DATASET CONTENT section start

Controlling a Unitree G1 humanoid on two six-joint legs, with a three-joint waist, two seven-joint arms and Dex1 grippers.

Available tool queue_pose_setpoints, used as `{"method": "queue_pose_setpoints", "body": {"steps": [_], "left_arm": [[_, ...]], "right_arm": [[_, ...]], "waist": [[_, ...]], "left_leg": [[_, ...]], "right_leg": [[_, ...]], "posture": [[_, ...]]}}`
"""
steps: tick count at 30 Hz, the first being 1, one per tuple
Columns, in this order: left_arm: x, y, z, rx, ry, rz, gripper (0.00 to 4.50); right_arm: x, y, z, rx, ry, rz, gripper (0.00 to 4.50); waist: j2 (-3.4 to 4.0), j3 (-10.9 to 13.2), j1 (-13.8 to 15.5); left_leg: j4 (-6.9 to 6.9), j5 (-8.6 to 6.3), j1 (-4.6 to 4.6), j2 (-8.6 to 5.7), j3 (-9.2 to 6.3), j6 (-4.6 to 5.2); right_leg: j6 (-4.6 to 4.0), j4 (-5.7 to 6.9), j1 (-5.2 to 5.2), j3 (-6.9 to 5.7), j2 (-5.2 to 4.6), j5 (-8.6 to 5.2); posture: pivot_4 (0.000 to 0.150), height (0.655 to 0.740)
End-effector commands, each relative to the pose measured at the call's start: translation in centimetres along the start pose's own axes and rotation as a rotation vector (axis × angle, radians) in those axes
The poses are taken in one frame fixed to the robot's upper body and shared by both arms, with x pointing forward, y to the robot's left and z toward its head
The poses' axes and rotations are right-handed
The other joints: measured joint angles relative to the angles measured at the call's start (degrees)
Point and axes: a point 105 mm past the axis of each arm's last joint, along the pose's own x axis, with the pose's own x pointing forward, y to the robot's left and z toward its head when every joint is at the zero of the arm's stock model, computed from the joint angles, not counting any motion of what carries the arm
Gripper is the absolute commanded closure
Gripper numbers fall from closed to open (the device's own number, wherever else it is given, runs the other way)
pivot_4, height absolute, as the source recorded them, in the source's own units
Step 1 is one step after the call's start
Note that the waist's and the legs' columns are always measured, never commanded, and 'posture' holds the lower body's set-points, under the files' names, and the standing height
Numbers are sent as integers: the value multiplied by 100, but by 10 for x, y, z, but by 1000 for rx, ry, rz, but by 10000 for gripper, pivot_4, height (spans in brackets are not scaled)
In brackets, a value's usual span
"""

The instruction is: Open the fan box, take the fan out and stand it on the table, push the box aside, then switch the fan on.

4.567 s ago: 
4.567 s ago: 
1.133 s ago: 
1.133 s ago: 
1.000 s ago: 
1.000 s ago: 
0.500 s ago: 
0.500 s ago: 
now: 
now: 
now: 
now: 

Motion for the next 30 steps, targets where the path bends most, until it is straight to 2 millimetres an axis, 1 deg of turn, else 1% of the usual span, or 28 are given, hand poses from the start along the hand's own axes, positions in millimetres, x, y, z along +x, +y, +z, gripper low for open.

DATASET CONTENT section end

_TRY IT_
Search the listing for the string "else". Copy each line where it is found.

_REPLY_
Gripper numbers fall from closed to open (the device's own number, wherever else it is given, runs the other way)
Motion for the next 30 steps, targets where the path bends most, until it is straight to 2 millimetres an axis, 1 deg of turn, else 1% of the usual span, or 28 are given, hand poses from the start along the hand's own axes, positions in millimetres, x, y, z along +x, +y, +z, gripper low for open.

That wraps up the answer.